The couple, who was visiting from Colorado, wondered how they would ever recover the ring.
“It’s a very special ring,” Austin said. “Diamonds in the family – it was specially made and designed, so really one of a kind. You can’t just go to Zales and pick up another one of these.”
Austin says people working at Gnarly Gar helped as soon as they realized what happened.
“Several of them came out and they were bringing out their power drills,” she said.
“Our immediate response was to pull up some of the boards nearest to where we think it might have landed on those, but when we got down there, we realized it was at the only spot that’s not covered,” Jermaine Andrews, general manager of Gnarly Gar said. “It fell straight through to the water instead of hitting the dock.”

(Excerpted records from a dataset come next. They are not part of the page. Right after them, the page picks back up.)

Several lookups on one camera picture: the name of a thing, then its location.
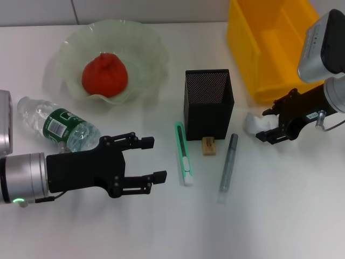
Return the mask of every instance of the glass bowl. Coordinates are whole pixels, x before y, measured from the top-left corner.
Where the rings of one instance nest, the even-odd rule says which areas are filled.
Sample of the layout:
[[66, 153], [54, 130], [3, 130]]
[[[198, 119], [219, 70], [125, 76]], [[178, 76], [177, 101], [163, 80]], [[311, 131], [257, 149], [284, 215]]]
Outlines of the glass bowl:
[[[113, 53], [124, 63], [128, 85], [116, 96], [90, 95], [81, 84], [85, 66], [100, 53]], [[168, 53], [160, 36], [148, 26], [124, 20], [105, 20], [81, 27], [60, 47], [58, 75], [76, 99], [103, 99], [121, 104], [153, 87], [163, 77]]]

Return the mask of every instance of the yellow plastic crate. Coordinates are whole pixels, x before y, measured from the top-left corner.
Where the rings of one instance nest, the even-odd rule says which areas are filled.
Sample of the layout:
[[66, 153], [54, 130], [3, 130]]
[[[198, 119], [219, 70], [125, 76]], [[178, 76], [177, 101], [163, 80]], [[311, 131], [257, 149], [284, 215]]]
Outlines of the yellow plastic crate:
[[256, 102], [322, 84], [303, 83], [297, 74], [305, 33], [318, 19], [308, 0], [231, 0], [227, 39]]

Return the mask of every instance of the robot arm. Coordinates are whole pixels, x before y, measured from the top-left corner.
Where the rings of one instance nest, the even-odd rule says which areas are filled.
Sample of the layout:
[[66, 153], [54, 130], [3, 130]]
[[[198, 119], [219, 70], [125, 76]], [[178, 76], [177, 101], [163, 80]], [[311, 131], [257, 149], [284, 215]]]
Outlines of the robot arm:
[[325, 80], [306, 93], [292, 89], [288, 95], [274, 101], [263, 112], [279, 115], [277, 128], [256, 135], [271, 144], [295, 140], [300, 131], [316, 121], [324, 129], [323, 120], [336, 112], [345, 113], [345, 15], [332, 10], [321, 17], [306, 35], [298, 67], [300, 79], [306, 83]]
[[65, 193], [97, 186], [111, 198], [121, 195], [150, 194], [152, 184], [164, 183], [166, 171], [125, 177], [122, 152], [153, 148], [154, 138], [134, 132], [115, 137], [104, 136], [90, 151], [48, 155], [44, 153], [7, 156], [12, 153], [12, 103], [8, 91], [0, 90], [0, 204], [54, 201]]

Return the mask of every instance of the white wall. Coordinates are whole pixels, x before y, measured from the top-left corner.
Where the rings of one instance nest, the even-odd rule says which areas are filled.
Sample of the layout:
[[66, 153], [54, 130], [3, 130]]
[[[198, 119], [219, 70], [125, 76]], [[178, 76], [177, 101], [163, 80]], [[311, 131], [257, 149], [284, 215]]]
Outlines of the white wall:
[[143, 23], [227, 21], [229, 0], [74, 0], [80, 24], [107, 18]]
[[[345, 13], [345, 0], [309, 1], [320, 16], [333, 8]], [[74, 5], [80, 24], [107, 18], [159, 23], [226, 21], [229, 2], [230, 0], [74, 0]], [[71, 0], [0, 0], [0, 26], [76, 23]]]
[[0, 26], [76, 24], [71, 0], [0, 0]]
[[345, 13], [345, 0], [309, 0], [320, 16], [331, 9], [338, 9]]

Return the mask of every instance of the pen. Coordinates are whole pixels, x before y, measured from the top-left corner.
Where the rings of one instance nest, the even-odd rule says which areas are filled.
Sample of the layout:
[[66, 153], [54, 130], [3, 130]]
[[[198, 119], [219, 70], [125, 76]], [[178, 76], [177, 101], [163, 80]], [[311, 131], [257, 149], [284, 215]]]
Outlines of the pen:
[[232, 134], [229, 147], [227, 149], [222, 180], [220, 181], [220, 186], [219, 186], [218, 202], [221, 202], [221, 203], [226, 202], [226, 196], [229, 191], [230, 180], [231, 180], [231, 175], [233, 171], [233, 164], [235, 162], [237, 141], [238, 141], [238, 135]]

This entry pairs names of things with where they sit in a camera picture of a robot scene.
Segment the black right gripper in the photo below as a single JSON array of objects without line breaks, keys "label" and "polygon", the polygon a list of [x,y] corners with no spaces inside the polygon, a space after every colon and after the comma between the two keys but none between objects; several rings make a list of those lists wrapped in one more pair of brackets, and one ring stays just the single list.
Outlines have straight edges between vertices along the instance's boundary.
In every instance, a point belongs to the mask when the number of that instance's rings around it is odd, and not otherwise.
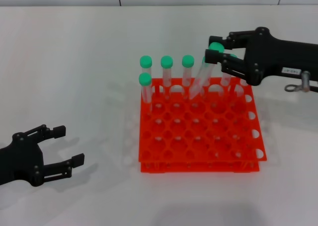
[{"label": "black right gripper", "polygon": [[317,44],[280,40],[266,27],[252,31],[230,32],[223,39],[210,36],[211,43],[225,49],[245,48],[244,61],[214,50],[205,50],[205,62],[221,64],[221,71],[233,76],[245,76],[248,84],[257,86],[269,76],[300,78],[302,72],[310,73],[310,80],[318,80]]}]

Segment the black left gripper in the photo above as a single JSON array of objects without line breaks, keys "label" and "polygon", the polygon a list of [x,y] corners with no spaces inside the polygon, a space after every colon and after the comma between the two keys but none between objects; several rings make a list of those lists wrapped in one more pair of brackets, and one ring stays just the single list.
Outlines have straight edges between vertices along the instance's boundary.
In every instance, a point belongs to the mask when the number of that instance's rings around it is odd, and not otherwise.
[{"label": "black left gripper", "polygon": [[64,125],[48,128],[45,124],[12,136],[12,142],[0,150],[1,185],[24,180],[37,187],[44,181],[71,178],[73,168],[84,164],[84,154],[72,156],[71,159],[44,166],[43,153],[38,143],[64,137]]}]

The restaurant staff then called Robert Weiss with Lake Travis Scuba. He and his team are constantly in the murky waters of Lake Travis assisting with trash cleanups as well as when law enforcement needs their help searching for missing swimmers.
“Seventy-five feet – it has a lot of area to kind of wiggle its way down,” Weiss said. “You know it’s a hard object. It’s going to drop pretty straight. If it’s not right in that quick vicinity, then it’s the matter of, okay, we’ve got to look around. It fell where you could see it.”

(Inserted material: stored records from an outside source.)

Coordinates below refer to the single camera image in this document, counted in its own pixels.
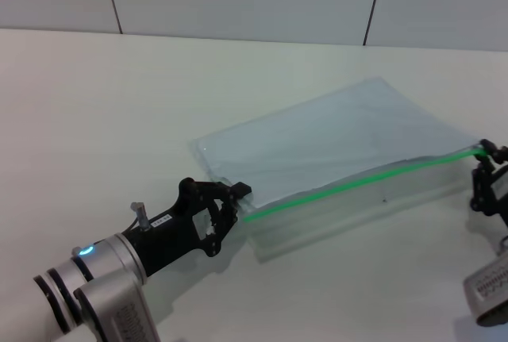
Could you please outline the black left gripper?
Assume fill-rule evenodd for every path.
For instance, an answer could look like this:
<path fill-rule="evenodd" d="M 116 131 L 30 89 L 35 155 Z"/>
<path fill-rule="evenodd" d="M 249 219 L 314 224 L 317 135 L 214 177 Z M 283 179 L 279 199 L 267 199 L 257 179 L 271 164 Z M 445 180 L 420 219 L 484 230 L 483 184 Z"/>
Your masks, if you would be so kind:
<path fill-rule="evenodd" d="M 198 234 L 192 217 L 208 209 L 210 226 L 203 239 L 203 251 L 214 257 L 222 241 L 237 223 L 237 203 L 252 193 L 252 188 L 238 182 L 228 186 L 221 182 L 196 182 L 185 178 L 179 183 L 175 204 L 150 220 L 151 227 L 140 226 L 124 231 L 136 252 L 145 274 L 150 277 L 198 246 Z"/>

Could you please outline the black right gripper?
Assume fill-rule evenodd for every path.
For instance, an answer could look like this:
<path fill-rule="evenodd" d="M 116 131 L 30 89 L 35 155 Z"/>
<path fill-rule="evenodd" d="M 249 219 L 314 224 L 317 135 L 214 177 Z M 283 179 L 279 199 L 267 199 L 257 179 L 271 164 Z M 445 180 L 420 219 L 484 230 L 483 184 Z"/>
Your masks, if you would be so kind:
<path fill-rule="evenodd" d="M 482 139 L 479 144 L 497 164 L 502 163 L 501 150 L 490 140 Z M 472 197 L 470 207 L 487 216 L 498 214 L 507 225 L 507 167 L 495 171 L 488 157 L 477 157 L 479 163 L 471 172 Z"/>

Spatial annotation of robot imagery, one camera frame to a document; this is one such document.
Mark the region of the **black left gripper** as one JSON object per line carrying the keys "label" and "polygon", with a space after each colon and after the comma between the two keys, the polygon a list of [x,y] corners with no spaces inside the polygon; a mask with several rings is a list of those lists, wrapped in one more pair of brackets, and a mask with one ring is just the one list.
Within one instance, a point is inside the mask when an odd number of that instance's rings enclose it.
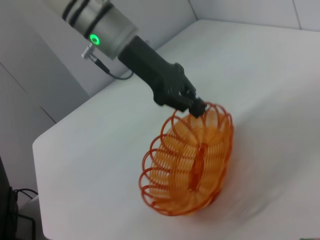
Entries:
{"label": "black left gripper", "polygon": [[132,39],[118,59],[148,84],[159,106],[166,105],[180,112],[188,110],[195,118],[204,114],[207,104],[197,96],[184,68],[164,60],[139,36]]}

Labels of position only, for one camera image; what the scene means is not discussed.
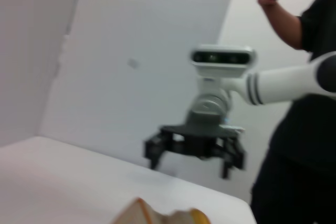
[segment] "person's arm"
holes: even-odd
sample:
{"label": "person's arm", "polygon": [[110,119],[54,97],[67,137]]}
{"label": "person's arm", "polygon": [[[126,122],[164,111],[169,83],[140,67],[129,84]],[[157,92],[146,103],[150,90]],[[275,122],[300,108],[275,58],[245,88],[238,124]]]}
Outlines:
{"label": "person's arm", "polygon": [[302,49],[302,27],[298,17],[283,9],[277,0],[258,0],[278,36],[294,49]]}

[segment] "sleeve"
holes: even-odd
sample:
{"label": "sleeve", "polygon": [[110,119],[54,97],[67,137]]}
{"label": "sleeve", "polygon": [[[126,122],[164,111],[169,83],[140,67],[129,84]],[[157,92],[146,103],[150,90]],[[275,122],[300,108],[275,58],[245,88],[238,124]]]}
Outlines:
{"label": "sleeve", "polygon": [[313,50],[321,21],[328,11],[330,0],[315,0],[308,10],[299,17],[302,25],[302,48],[305,51]]}

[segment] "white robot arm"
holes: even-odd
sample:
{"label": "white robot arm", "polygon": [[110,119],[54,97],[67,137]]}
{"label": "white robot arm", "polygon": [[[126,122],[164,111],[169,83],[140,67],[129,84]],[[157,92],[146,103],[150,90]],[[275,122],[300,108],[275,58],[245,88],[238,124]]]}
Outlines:
{"label": "white robot arm", "polygon": [[[218,95],[217,88],[236,91],[252,105],[291,101],[307,94],[336,98],[336,52],[304,66],[244,74],[255,59],[248,47],[199,47],[192,54],[192,62],[198,69],[200,92]],[[220,84],[209,88],[210,82]]]}

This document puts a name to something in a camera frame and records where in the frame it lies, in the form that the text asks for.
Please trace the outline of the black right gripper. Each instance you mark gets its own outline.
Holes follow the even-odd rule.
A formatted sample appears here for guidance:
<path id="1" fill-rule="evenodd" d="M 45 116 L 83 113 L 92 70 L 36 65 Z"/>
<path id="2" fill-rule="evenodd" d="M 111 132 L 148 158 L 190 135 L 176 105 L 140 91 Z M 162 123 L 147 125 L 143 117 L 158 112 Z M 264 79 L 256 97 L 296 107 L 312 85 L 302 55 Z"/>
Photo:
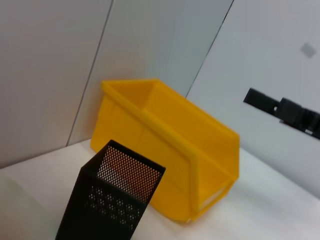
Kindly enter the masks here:
<path id="1" fill-rule="evenodd" d="M 248 90 L 243 102 L 277 117 L 285 125 L 320 139 L 319 112 L 307 109 L 287 98 L 282 98 L 279 102 L 254 88 Z"/>

Weiss said he found the ring about 10 minutes into the dive. He used a light underwater. He says starting at around 60 feet into the water, divers lose ambient light.
“It was beyond my expectations,” Weiss said. “I thought it would take longer than that.”

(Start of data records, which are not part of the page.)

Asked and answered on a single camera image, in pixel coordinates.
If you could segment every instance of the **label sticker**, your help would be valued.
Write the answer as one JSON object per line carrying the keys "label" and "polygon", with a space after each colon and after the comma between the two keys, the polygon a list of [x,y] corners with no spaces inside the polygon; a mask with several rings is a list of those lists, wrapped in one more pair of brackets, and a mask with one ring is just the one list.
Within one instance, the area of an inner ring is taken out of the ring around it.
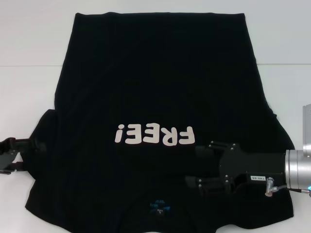
{"label": "label sticker", "polygon": [[251,176],[251,180],[253,181],[266,181],[265,176]]}

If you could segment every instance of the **white table surface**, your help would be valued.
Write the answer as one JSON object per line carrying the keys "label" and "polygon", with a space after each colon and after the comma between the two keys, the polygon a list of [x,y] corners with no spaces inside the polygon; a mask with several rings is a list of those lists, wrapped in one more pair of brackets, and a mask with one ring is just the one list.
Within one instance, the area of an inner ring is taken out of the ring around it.
{"label": "white table surface", "polygon": [[[245,13],[266,98],[296,149],[302,149],[302,106],[311,103],[309,0],[1,0],[0,141],[29,137],[53,108],[75,13],[111,11]],[[0,175],[0,233],[67,232],[24,208],[33,183],[27,172]],[[311,199],[291,195],[294,218],[255,230],[229,225],[217,232],[309,233]]]}

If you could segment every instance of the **white lettering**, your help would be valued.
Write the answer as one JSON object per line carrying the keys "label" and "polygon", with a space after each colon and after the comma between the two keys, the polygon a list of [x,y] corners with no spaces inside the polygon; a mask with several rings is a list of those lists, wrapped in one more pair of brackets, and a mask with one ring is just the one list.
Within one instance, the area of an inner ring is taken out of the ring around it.
{"label": "white lettering", "polygon": [[119,125],[119,130],[117,131],[117,133],[116,133],[116,139],[115,139],[115,142],[116,143],[119,143],[119,142],[121,142],[121,139],[122,139],[122,133],[123,133],[123,130],[122,129],[124,129],[124,125]]}
{"label": "white lettering", "polygon": [[152,134],[152,137],[144,137],[143,141],[148,143],[159,143],[160,141],[160,125],[156,123],[151,123],[146,125],[148,128],[152,127],[152,129],[146,129],[146,134]]}
{"label": "white lettering", "polygon": [[139,144],[141,143],[141,125],[140,124],[129,124],[127,126],[129,129],[134,129],[134,130],[129,130],[126,132],[127,135],[134,135],[135,138],[127,138],[125,140],[126,144]]}
{"label": "white lettering", "polygon": [[182,145],[193,144],[195,142],[194,133],[193,133],[193,129],[191,126],[187,127],[187,132],[180,132],[179,134],[182,137],[188,137],[187,139],[180,139],[179,140],[180,144],[182,144]]}
{"label": "white lettering", "polygon": [[177,129],[175,127],[172,128],[172,132],[165,128],[162,128],[161,131],[165,134],[163,137],[163,144],[165,146],[171,147],[177,145]]}

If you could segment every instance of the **black t-shirt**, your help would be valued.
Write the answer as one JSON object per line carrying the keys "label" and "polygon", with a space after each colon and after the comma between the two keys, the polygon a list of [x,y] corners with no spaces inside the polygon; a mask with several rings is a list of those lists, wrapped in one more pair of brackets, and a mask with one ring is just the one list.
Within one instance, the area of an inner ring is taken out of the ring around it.
{"label": "black t-shirt", "polygon": [[294,148],[265,99],[244,14],[77,14],[55,110],[32,137],[47,152],[22,155],[36,179],[26,208],[74,233],[207,233],[293,216],[286,190],[207,197],[183,182],[217,175],[194,153],[211,140]]}

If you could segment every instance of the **black fabric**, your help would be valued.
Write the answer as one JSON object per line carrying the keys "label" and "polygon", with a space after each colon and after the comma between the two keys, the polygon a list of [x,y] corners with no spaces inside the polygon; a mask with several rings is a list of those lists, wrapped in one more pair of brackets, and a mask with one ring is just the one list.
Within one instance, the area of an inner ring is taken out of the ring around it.
{"label": "black fabric", "polygon": [[[162,132],[159,143],[124,142],[129,124],[144,137],[148,123],[175,127],[178,140],[190,126],[195,143],[165,146]],[[213,233],[293,216],[285,190],[268,198],[262,186],[245,185],[201,197],[182,182],[217,174],[194,153],[211,140],[251,152],[294,149],[265,99],[244,14],[77,14],[55,110],[32,137],[48,153],[22,155],[42,164],[29,165],[36,182],[26,208],[74,233]],[[170,210],[157,216],[157,202]]]}

Andrews remembers the moment Austin got her ring back.
“The screams were just all over the restaurant,” he said.
Austin says she will never remove her wedding ring again, no matter how messy her meal gets.
“The Gar’s staff did everything they could to help recover the ring,” Rhonda Rogers Garner said about the effort to find her daughter’s wedding ring. “The staff were amazing and so kind to allow us to stay for four hours while waiting for the ring to be recovered.”
Last month, another diver with Lake Travis Scuba came across a wedding ring that settled on a rock ledge in Lake Travis. While there was an engraving on the ring, Aaron Grigsby still had to spend some time on the internet to find who the ring’s rightful owner was. After Googling various possible names and cross-referencing with wedding websites, Grigsby found the owner.